How Static Config Management Kills Developer Productivity
Did you know that a static config management setup is the main reason why things go wrong for developers? And that taking a static approach to config management doesn’t work at scale? While many have a vague understanding of why and how, we’re here to help break things down.
Why Config Management Today Sucks
Assuming an organization has CI/CD figured out and more or less under control, every individual component should then follow a structured pattern. The “80% case” relating to daily interaction between developer and toolchain is in most cases sufficiently optimized.
And as an industry we spent the past 10 years trying to get the “git-push update, and the change is rolled out” motion into place. What we neglected is what happens if you go beyond the simple update of any component. To be more specific, when you change the relationship between services (and infrastructure) and across environments, which is something we manage in app and infrastructure configurations.
Our approach to configuration management determines significantly how easy it is for every developer to perform these “actions that go beyond the simple update of an image.” This includes everything from onboarding to a service, changing an environment variable to promoting between environments, adding services or infrastructure components, handling dependencies or rolling back.
There are two “competing” methodologies to configuration management: static configuration management and dynamic configuration management. In this article, we aim to discuss why “remaining static” might be the No. 1 productivity killer in your organization and why “going dynamic” can help drive productivity, lower change failure rate and reduce security incidents.
Methodologies of Configuration Management
Let’s start by dissecting the difference between the two methodologies. By using the static method, we’re blending environment-specific and environment-agnostic elements of the configuration. The individual developer needs to understand, operate and maintain the dependencies across all workloads and environments. The answer to how the workload relates to which resource in the final environment has to be provided before deployment time.
If you follow the approach of dynamic configuration management (DCM), developers create workload specifications describing everything their workloads need to run successfully. The specification is used to dynamically create the configuration to deploy the workload in a specific environment. With DCM, developers do not need to define or maintain any environment-specific configuration for their workloads.
The configuration needs to contain all relationships between the workload and its dependent resources.
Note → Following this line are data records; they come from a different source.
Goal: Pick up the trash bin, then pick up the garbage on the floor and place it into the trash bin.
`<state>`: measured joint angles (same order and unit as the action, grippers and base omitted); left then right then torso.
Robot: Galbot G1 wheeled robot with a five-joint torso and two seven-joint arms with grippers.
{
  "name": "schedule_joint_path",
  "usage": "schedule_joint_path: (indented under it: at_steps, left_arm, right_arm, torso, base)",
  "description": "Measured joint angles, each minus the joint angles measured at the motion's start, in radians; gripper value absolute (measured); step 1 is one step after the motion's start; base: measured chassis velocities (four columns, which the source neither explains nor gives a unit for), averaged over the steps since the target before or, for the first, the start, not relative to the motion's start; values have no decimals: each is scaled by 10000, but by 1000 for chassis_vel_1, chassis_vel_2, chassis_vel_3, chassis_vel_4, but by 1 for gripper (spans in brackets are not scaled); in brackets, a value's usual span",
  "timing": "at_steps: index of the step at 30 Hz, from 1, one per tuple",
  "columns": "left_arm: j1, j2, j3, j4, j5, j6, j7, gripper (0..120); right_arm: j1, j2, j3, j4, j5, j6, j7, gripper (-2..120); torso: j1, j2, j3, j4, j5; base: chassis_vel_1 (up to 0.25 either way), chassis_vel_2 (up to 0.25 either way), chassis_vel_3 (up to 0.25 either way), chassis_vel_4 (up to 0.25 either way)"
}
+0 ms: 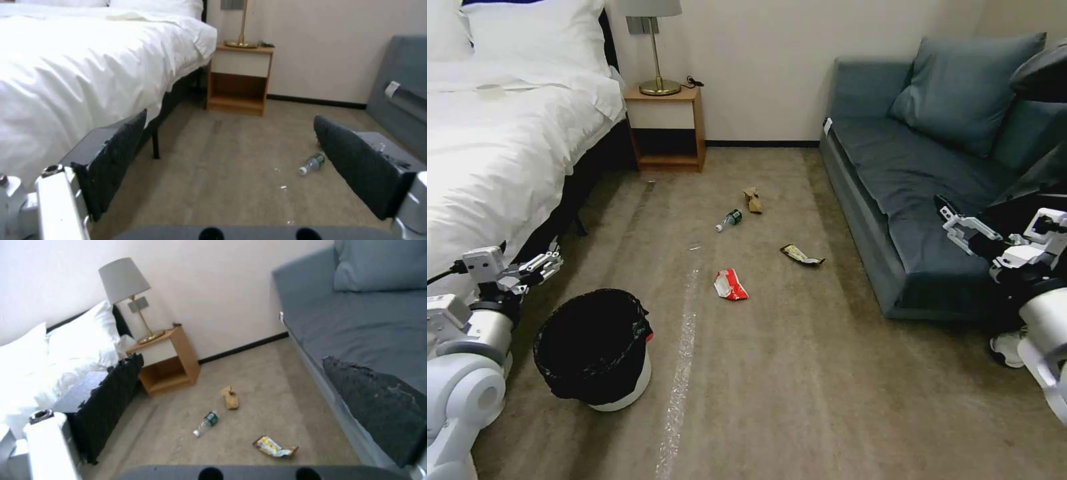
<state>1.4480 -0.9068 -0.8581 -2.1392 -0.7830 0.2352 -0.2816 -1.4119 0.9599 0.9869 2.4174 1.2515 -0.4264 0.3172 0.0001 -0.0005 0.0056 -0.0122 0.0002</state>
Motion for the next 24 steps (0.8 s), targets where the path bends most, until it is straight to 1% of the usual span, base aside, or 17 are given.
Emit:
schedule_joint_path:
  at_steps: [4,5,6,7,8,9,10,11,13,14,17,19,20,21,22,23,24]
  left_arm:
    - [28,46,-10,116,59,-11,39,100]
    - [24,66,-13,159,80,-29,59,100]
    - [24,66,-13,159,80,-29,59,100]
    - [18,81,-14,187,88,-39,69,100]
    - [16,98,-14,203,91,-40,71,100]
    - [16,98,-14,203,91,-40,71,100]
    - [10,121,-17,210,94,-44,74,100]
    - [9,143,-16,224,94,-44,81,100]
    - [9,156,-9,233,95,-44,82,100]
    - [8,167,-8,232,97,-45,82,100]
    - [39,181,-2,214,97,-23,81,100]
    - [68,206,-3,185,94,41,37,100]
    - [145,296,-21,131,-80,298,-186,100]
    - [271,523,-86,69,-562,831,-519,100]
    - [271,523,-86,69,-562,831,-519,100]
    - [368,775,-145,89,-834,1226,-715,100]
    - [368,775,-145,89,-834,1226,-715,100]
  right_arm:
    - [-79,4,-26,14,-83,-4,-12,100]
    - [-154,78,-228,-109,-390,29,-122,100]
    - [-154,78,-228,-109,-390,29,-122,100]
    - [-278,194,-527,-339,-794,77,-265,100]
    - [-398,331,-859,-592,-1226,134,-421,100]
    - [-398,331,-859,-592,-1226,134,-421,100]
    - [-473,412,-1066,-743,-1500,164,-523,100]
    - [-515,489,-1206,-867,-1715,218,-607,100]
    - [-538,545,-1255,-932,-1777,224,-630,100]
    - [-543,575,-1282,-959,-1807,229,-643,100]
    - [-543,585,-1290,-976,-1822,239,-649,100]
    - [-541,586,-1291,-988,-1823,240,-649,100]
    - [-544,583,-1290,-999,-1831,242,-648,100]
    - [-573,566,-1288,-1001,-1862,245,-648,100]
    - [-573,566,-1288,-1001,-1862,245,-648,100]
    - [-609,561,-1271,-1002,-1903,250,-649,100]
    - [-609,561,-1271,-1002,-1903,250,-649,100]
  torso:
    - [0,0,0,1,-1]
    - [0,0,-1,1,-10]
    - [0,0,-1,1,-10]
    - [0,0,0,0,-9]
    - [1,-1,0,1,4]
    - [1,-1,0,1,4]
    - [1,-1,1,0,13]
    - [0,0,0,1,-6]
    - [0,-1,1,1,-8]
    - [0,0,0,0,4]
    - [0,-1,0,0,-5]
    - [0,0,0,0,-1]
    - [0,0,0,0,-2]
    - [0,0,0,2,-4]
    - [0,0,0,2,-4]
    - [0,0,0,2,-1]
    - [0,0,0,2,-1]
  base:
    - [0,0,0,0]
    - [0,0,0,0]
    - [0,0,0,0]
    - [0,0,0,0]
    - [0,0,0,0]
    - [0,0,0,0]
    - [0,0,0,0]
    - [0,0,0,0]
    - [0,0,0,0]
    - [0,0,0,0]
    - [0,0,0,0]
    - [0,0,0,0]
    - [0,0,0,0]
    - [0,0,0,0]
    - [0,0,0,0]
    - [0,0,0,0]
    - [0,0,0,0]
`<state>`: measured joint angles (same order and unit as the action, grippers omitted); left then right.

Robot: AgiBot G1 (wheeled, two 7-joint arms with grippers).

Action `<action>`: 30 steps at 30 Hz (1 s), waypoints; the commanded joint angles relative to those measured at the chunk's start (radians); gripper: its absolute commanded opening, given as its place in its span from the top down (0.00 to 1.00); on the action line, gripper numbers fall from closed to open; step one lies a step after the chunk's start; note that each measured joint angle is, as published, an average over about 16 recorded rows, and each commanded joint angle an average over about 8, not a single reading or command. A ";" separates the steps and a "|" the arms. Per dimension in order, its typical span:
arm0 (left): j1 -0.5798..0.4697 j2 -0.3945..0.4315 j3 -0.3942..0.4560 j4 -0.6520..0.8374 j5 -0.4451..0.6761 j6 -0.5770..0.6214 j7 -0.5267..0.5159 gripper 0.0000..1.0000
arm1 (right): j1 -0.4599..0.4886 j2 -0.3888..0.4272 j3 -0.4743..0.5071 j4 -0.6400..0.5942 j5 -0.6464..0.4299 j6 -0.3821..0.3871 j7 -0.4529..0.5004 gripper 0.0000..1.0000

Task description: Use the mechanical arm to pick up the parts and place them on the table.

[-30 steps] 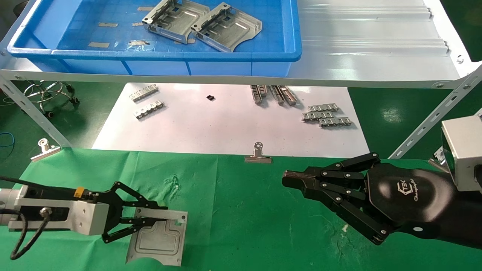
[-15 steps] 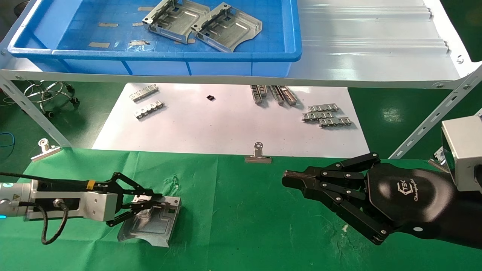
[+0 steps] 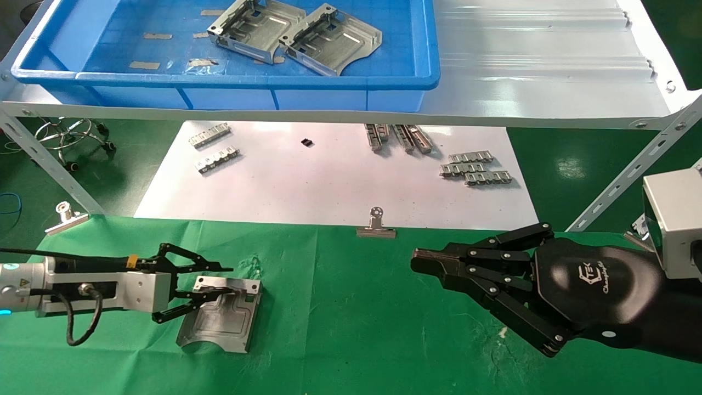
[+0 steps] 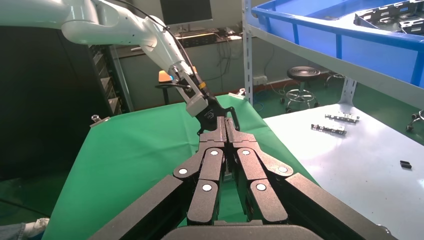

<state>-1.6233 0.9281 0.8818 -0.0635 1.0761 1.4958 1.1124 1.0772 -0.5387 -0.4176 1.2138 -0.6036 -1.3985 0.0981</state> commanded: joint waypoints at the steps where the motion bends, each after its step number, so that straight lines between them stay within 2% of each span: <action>1: -0.005 0.000 -0.002 0.010 -0.003 0.011 0.001 0.00 | 0.000 0.000 0.000 0.000 0.000 0.000 0.000 1.00; 6: -0.019 -0.016 -0.012 0.011 -0.026 0.086 -0.114 0.00 | 0.000 0.000 0.000 0.000 0.000 0.000 0.000 1.00; 7: -0.018 -0.021 -0.012 0.001 -0.029 0.095 -0.146 0.00 | 0.000 0.000 0.000 0.000 0.000 0.000 0.000 0.97; 8: -0.018 -0.024 -0.014 -0.002 -0.033 0.102 -0.173 0.00 | 0.000 0.000 0.000 0.000 0.000 0.000 0.000 0.88; 14: 0.008 -0.041 -0.044 -0.062 -0.056 0.112 -0.300 0.00 | 0.000 0.000 0.000 0.000 0.000 0.000 0.000 0.13; 15: 0.014 -0.043 -0.054 -0.072 -0.061 0.111 -0.312 0.00 | 0.000 0.000 0.000 0.000 0.000 0.000 0.000 0.04; 16: 0.024 -0.048 -0.064 -0.092 -0.066 0.109 -0.329 0.00 | 0.000 0.000 0.000 0.000 0.000 0.000 0.000 0.00; 30: 0.157 -0.117 -0.201 -0.379 -0.137 0.081 -0.576 0.00 | 0.000 0.000 0.000 0.000 0.000 0.000 0.000 0.00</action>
<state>-1.4663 0.8117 0.6811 -0.4418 0.9394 1.5772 0.5369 1.0772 -0.5387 -0.4176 1.2138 -0.6036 -1.3985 0.0981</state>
This means workloads configured using the static approach require teams to manage more configuration files. The more workloads, the more files, which renders static configuration management unable to scale beyond 50 services without heavily damaging productivity. This not only directly affects the productivity of developers and Ops teams, but it can also drive change failure rates and security incidences.
One Config File Isn’t Complicated, but Try Managing Hundreds
“My single Helm chart isn’t complicated” is an argument you often hear from less-experienced architects who think “our static setup is fine and will scale.” But while a single config file (irrespective of the format) isn’t complicated, scaling changes everything. Things get so complex that significant overhead and costs are created as a result of needing to understand, operate and maintain these files.
As we highlighted, static setups have to maintain a large number of individual configuration files for each workload, in each environment. This is necessary because the exact relationship between workloads and their dependencies has to be provided prior to deployment time.
Increasing static setup complexity caused by the number of services can be demonstrated with a quick calculation: Let’s assume our app has 10 services and dependencies, and is deployed across four environments. In our standard cloud native setup (assuming we deploy three times a day within 21 working days), this would result in 300 to 600 configuration files with up to 30,000 versions a month (600*21*3). Complexity isn’t only driven by the sheer number of files, but also by the variance between one file and the other. Formats like static Helm charts allow the user to express the same desired state of an environment in hundreds of different ways. So static configuration management tends to have a larger number of files, which tend to largely vary in style and structure. If you map the complexity of your configuration against the application lifetime, you can observe exponential growth.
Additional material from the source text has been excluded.